You are probably looking at about $2,700 (LAX) to $2,800 (SFO) delivery charges from Lakeshore in Indiana.

Happy Trails,
Doug


----------



## RizFam (Feb 25, 2006)




----------



## jlukens (Oct 3, 2006)

Thanks agin to all, especially the bnotes on some of the 2006 vs 2007 differences. Finalized the deal on a new 2006 23RS (late year model) that I got for $15,000 cash. I opted for the 06 since it was a full $1500 less than what i was quoted on an 07 including shipping.

Mods here we come! Like the step light mod, vent covers, etc.

Thanks group!

SconnieJonny


----------



## bentpixel (Sep 2, 2006)

SconnieJonny

Welcome to Outbackers,

We're due to pick up our 23RS 2006 on Tuesday. Post PDI stuff and two Fan-tastic vents installed. 
Feel lucky to get the 'older' 2006 w/ the window at the foot of the rear queen. 
The salesman called me when then dropped the price $4000 to $18,999. And, I still feel lucky at that price 'cause California is $o $pendy.

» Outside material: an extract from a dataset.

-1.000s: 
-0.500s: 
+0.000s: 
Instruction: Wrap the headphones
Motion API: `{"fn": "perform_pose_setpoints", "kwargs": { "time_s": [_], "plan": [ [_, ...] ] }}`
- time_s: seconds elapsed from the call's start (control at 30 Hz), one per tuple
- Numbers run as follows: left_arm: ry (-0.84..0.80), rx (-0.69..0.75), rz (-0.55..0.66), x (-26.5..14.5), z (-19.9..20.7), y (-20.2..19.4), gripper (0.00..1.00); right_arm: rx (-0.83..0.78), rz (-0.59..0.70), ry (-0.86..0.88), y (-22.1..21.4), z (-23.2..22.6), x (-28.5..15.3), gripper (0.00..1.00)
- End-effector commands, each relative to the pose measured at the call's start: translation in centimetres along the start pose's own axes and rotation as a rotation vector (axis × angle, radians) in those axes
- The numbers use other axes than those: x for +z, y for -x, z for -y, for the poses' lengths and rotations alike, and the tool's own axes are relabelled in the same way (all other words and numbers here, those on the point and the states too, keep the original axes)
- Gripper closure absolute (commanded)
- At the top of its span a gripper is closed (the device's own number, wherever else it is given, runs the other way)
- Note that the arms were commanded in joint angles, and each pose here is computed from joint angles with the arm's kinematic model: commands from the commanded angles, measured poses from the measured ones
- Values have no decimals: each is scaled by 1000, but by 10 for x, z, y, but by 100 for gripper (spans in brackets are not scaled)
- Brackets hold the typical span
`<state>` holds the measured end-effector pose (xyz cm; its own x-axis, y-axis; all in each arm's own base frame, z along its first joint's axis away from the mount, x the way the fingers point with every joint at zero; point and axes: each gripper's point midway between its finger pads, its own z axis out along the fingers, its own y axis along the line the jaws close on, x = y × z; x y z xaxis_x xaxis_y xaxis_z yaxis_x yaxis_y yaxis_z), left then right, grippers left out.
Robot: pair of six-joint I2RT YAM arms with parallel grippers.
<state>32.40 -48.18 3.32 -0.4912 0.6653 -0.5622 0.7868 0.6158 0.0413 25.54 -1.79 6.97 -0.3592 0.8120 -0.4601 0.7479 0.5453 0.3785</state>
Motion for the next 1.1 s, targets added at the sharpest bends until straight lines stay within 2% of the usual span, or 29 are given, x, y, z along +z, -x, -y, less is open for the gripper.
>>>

Happy for you and yours. You'll love the 23RS.

Safe Journey,
Scott


----------



## dclark8 (Jul 20, 2006)

SconnieJonny said:


> Group:
> 
> I can pick up a brand new 2006 23RS on a cash deal about 1/2 hour from my home for $15,800. Alternatively, I can pick up a new model year 2007 23RS for $16,000 + $500 shipping ($700 more). Are the resale values such that I'm far better off with the 2007 for the $700 difference?
> 
> ...


We are having huge problems with our 2006 model and de-lamination (large bubbles forming in fiberglass front and rear). Front has been replaced twice and the back once--all under warranty--but that runs out in Dec. Have heard from the dealer and from this website that '06 was a year with that problem. The dealer apparently fixes lots of them. Love the trailer, but are apprehensive about when we will have that separation issue come up again--after warranty. It would be pricey. I'd vote for the 2007.

Belton, TX


----------